INTRODUCTION – Processing Data In Azure Data Bricks
Azure Databricks offers several built-in SQL functions, but sometimes you might need to create your own functions – that is, User-Defined Functions or UDFs. In this course, you will discover how to register UDFs and invoke them, thereby extending the functionality of your SQL queries.
You will use Delta Lake to create, append, and upsert into Apache Spark tables. Delta Lake brings to you in-built reliability and optimization features that can greatly help enhance your data management efforts.
Learning Objectives:
- Write UDFs
- Perform ETL using User
- Defined Functions
- Know the features and use cases of Delta Lake
- Create, append, and upsert Delta tables
- Optimizations in Delta Lake
- Time machine features in comparing different versions of a Delta table
PRACTICE QUIZ: KNOWLEDGE CHECK 1
1. Delta Lake provides snapshots of data enabling developers to access and revert to earlier versions of data for audits, rollbacks or to reproduce experiments. This functionality is referred to as?
- Time Travel (CORRECT)
- Schema Evolution
- Schema Enforcement
- ACID Transactions
Correct: Snapshots of data provided by a Delta Lake allow developers to access earlier versions of data and also be able to roll back to a point in time before the change was made. This can be used for audit purposes, to roll back changes made to the data, or for reproducing an experiment.
2. One of the core features of Delta Lake is performing upserts. Which of the following statements is true in regard to Upsert?
- UpSert is literally TWO operations. Update / Insert (CORRECT)
- Upsert is a new DML statement for SQL syntax
- Upsert is supported in traditional data lakes
Correct: Basically, UPSERT is a mash-up of “UPdate” and “inSERT” actions. It updates and inserts on the data thus performing both. This is not performed in classic data lakes, but it is available in Delta Lake, where it significantly facilitates the management of data changes by updating existing records and inserting new ones.

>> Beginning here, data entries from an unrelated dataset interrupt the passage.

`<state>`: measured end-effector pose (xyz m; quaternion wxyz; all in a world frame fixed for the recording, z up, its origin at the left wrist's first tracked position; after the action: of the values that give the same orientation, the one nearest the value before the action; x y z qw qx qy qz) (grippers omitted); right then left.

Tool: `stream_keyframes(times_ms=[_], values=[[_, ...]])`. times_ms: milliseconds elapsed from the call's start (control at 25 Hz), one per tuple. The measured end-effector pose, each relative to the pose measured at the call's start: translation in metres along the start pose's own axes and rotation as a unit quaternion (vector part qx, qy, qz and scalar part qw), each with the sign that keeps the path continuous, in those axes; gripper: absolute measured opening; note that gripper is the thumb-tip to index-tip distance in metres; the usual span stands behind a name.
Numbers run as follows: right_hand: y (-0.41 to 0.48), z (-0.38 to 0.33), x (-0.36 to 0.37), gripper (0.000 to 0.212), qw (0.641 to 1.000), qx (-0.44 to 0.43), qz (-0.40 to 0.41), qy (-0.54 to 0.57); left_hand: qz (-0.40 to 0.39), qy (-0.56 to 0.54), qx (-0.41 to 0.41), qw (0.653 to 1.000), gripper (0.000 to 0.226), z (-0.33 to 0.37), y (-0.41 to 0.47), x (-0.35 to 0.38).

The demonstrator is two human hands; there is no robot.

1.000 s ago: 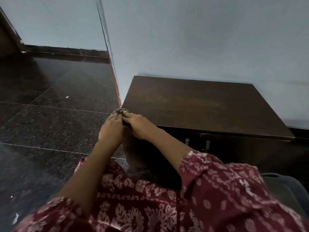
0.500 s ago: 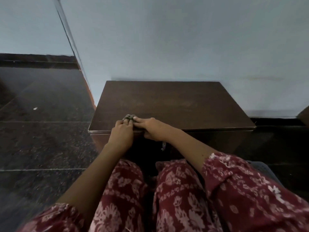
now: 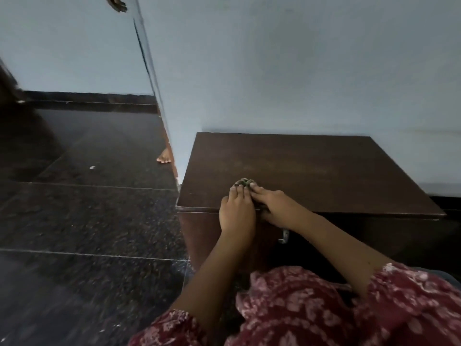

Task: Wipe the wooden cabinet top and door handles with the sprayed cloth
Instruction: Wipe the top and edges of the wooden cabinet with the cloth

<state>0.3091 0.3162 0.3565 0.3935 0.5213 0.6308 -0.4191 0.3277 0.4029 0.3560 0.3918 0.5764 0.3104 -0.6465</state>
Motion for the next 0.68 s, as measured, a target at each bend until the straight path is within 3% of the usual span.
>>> stream_keyframes(times_ms=[320, 480, 680], values=[[0.044, -0.072, 0.018, 0.060, 0.993, -0.117, -0.033, -0.005, 0.022, -0.032, -0.102, 0.994, 0.053, -0.085, -0.026, -0.005], [0.028, -0.047, 0.007, 0.062, 0.990, -0.112, -0.064, -0.052, 0.016, -0.033, -0.020, 0.999, 0.061, -0.069, -0.016, 0.005], [-0.022, 0.030, -0.012, 0.066, 0.998, -0.017, -0.048, -0.047, 0.001, -0.057, 0.089, 0.994, 0.059, 0.013, 0.001, 0.014]])
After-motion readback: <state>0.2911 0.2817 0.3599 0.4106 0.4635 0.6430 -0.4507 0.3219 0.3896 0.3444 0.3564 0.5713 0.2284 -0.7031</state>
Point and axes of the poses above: each hand's wrist, its own y-axis towards the middle knuckle, its own x-axis out of the palm, z = x × y, the point moved 5 cm from there along y, towards the middle knuckle, and after that the axes turned 3 degrees about -x, right-handed, at the moved point
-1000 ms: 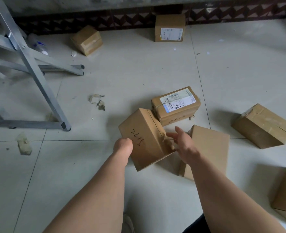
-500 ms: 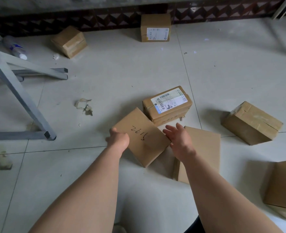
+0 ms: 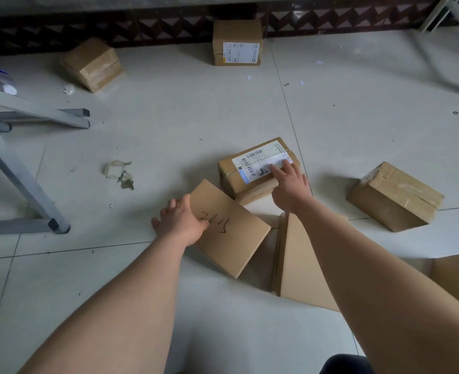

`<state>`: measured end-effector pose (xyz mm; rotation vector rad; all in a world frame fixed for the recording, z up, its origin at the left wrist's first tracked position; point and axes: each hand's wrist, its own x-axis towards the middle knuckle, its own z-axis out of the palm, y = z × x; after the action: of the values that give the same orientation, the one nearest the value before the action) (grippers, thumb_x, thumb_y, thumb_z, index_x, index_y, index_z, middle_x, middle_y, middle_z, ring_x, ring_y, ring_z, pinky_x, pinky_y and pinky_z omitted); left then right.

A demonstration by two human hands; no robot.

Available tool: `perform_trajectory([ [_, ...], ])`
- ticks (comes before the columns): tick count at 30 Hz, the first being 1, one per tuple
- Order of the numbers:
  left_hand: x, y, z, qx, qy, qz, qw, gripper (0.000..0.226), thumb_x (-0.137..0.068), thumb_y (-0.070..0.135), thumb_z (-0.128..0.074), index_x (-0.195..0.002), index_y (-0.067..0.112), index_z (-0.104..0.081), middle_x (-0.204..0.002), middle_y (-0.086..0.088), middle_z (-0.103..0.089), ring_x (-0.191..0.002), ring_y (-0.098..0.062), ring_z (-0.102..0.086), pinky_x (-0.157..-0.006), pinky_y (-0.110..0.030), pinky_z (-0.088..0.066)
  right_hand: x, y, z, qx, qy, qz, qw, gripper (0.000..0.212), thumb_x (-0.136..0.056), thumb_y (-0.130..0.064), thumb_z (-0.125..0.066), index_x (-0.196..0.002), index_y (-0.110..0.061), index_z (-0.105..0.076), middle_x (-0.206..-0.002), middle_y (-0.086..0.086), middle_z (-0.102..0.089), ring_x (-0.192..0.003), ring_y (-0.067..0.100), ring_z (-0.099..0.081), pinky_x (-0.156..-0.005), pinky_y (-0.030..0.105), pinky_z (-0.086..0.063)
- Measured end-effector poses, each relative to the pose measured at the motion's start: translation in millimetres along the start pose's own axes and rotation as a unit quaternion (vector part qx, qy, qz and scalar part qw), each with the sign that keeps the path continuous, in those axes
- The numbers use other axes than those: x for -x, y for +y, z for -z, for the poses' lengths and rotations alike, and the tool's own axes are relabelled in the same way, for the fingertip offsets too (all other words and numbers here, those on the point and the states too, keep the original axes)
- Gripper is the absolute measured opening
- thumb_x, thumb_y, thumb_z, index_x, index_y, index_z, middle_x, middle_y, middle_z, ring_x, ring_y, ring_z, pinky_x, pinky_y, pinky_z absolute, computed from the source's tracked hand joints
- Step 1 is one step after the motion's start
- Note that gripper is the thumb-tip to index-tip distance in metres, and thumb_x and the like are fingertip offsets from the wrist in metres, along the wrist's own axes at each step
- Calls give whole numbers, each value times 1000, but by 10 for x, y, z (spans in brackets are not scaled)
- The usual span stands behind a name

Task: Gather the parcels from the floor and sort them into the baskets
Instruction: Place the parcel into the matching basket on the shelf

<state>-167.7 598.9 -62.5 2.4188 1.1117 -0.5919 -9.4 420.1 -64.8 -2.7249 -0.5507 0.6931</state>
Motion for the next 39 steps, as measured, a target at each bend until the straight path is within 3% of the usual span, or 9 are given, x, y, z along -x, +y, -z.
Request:
perform_trajectory([
  [5, -29, -32, 124, 33, 54, 25, 998, 61, -83, 51, -58, -129, 12, -48, -133, -12, -50, -125, -34, -42, -97, -39, -39, 17, -55, 41, 60, 65, 11, 996, 63, -85, -9, -42, -144, -33, -42, -141, 12, -38, -134, 32, -28, -116, 38, -15],
  [14, -188, 465, -72, 210, -51, -37, 976, 57, -96, 23, -37, -152, 31, -24, -160, -3, -21, -147, -25, -17, -119, -42, -19, -79, 35, 53, -198, 53, -98, 974, 66, -80, 5, -36, -144, -9, -29, -154, 12, -18, -138, 34, -30, -113, 43, -32],
  [16, -236, 470, -125, 215, -69, -12, 974, 57, -92, 24, -36, -148, 34, -29, -159, 0, -23, -145, -30, -21, -117, -43, -22, -113, 75, 150, -237, 47, -134, 961, 53, -81, 8, -32, -132, -4, -36, -140, 16, -35, -115, 34, -47, -87, 38, -50],
  [19, -242, 529, -116, 206, -91, -17, 974, 48, -82, 24, -33, -124, 39, -50, -147, 2, -41, -133, -31, -37, -111, -46, -30, -129, 84, 247, -264, -20, -149, 953, 53, -84, 8, -29, -133, -9, -40, -89, 11, -52, -67, 17, -43, -49, 25, -34],
  [24, -791, 458, -440, 290, -80, -43, 953, 70, -68, 22, -35, -123, 65, -41, -139, 13, -51, -126, -21, -48, -110, -47, -31, -94, 42, 301, -397, 19, -138, 907, 66, -86, 11, -33, -145, -18, -35, -115, 4, -51, -81, 18, -49, -61, 29, -43],
  [29, -128, 718, 448, 494, -40, -44, 867, 63, -93, -4, -36, -147, 29, -39, -137, 9, -51, -113, -7, -46, -81, -11, -35, -28, -38, 534, -513, 72, -99, 850, 62, -89, 10, -33, -142, -20, -43, -117, 3, -51, -95, 18, -53, -69, 22, -42],
  [33, 5, 706, 738, 557, 20, -68, 827, 59, -93, -3, -40, -141, 32, -48, -127, 5, -59, -98, -6, -55, -59, -3, -41, 141, -180, 693, -522, 66, -86, 846, 65, -89, 9, -36, -138, -32, -48, -123, 6, -42, -118, 18, -47, -73, 20, -41],
  [36, 116, 601, 868, 555, 39, -72, 828, 61, -95, 0, -35, -142, 39, -45, -124, 15, -54, -88, 3, -54, -64, -11, -41, 303, -271, 671, -538, 55, -50, 840, 66, -88, 12, -35, -140, -28, -47, -106, 6, -59, -96, 15, -57, -71, 20, -44],
  [39, 248, 441, 876, 525, 42, -76, 847, 60, -97, 5, -33, -146, 39, -37, -142, 9, -50, -107, -5, -54, -73, -18, -43, 439, -340, 610, -529, 50, -43, 846, 67, -89, 11, -35, -141, -29, -47, -91, 1, -60, -85, 13, -57, -68, 20, -43],
])
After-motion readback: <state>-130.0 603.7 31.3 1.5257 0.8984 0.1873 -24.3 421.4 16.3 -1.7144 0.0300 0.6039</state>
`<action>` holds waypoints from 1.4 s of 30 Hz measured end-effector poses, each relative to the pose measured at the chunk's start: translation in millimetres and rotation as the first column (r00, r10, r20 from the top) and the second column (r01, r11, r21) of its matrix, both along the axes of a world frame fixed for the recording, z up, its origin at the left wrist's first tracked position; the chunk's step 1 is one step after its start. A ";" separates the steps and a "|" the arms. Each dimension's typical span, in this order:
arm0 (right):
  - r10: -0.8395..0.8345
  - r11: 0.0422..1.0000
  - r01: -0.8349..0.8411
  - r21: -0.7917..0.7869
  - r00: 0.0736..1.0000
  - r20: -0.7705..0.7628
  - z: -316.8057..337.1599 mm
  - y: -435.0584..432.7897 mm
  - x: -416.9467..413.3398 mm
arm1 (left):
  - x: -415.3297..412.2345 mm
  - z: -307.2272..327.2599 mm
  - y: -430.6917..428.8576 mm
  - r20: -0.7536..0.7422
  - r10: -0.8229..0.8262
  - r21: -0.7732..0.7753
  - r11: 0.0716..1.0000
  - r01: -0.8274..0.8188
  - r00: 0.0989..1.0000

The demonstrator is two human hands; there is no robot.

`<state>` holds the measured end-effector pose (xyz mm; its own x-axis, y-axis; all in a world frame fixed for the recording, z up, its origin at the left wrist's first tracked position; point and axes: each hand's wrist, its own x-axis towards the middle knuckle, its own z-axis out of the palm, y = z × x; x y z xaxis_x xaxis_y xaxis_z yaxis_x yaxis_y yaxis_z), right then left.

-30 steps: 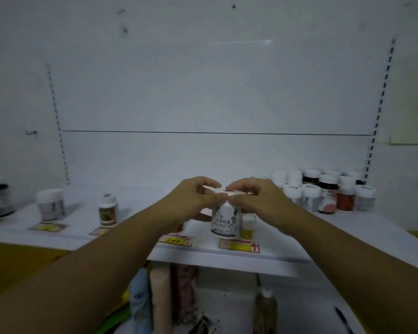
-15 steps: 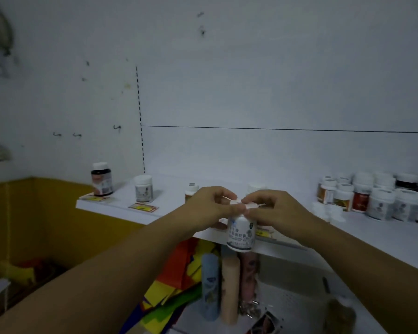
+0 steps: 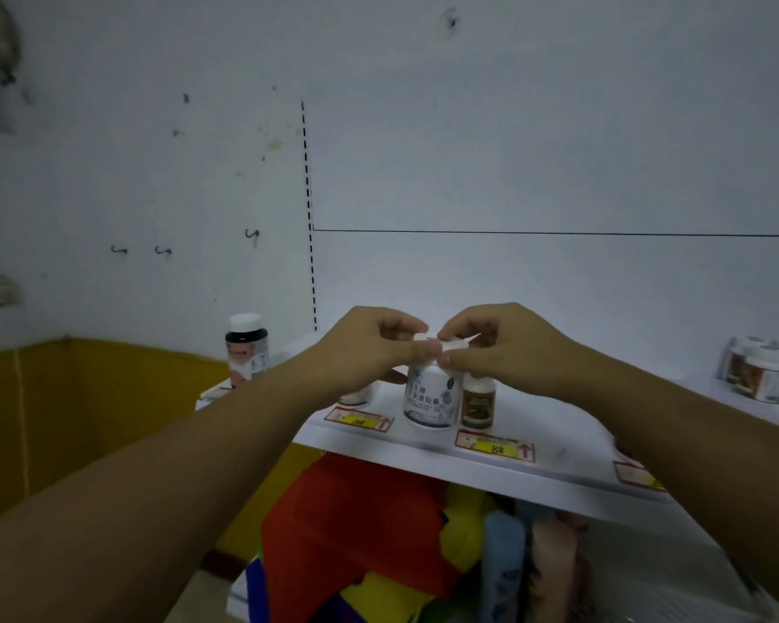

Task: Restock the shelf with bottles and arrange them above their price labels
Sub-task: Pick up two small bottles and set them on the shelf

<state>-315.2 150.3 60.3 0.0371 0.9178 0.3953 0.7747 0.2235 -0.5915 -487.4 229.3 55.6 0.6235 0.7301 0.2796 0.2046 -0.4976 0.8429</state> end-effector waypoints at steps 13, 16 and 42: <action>-0.051 0.997 0.062 -0.036 0.969 0.240 -2.3 99.8 -10.0 | 4.8 13.4 80.8 -0.435 0.312 0.530 0.847 -0.040 0.845; -0.049 0.994 0.076 -0.079 0.952 0.303 -10.9 121.9 -13.9 | 7.9 8.2 94.7 -0.491 0.336 0.567 0.824 0.002 0.804; -0.414 0.714 0.697 -0.071 0.502 0.759 -25.0 25.3 6.6 | 98.8 9.8 107.7 -0.762 0.244 0.572 0.688 0.446 0.600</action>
<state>-308.7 175.6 35.2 0.4552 0.8631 0.2186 0.8478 -0.4952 0.1899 -388.6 337.0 65.4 0.8857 0.4635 0.0281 0.4603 -0.8684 -0.1844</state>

3. When discussing Delta Lake, there is often a reference to the concept of Bronze, Silver and Gold tables. These levels refer to the state of data refinement as data flows through a processing pipeline and are conceptual guidelines. Based on these table concepts the refinements in Silver tables generally relate to which of the following?
- Highly refined views of the data
- Data that is directly queryable and ready for insights (CORRECT)
- Raw data (or very little processing)
Correct: Silver tables typically contain data that has been cleaned, altered, transformed, and enriched to make it directly queryable and ready to be analyzed or turned into insights. These types of tabular objects are often intermediates of raw data (bronze tables) and highly refined and aggregated data (gold tables) in a data lake architecture.
4. What is the Databricks Delta command to display metadata?
- DESCRIBE DETAIL tableName (CORRECT)
- MSCK DETAIL tablename
- SHOW SCHEMA tablename
Correct: The details of a Delta Lake can be displayed using the DESCRIBE DETAIL tableName command. This command provides detailed information about a specified table, schema, types of partitioning, and other metadata such as number of rows, file sizes, table properties, etc.
5. How do you perform UPSERT in a Delta dataset?
- Use UPSERT INTO my-table /MERGE
- Use UPSERT INTO my-table
- Use MERGE INTO my-table USING data-to-upsert (CORRECT)
Correct: For carrying out an UPSERT on a Databricks Delta dataset, make use of the MERGE INTO statement that will help in updating existing records as well as inserting new records.
6. What optimization does the following command perform: OPTIMIZE Students ZORDER BY Grade?
- Ensures that all data backing, for example, Grade=8 is colocated, then rewrites the sorted data into new Parquet files. (CORRECT)
- Ensures that all data backing, for example, Grade=8 is colocated, then updates a graph that routes requests to the appropriate files.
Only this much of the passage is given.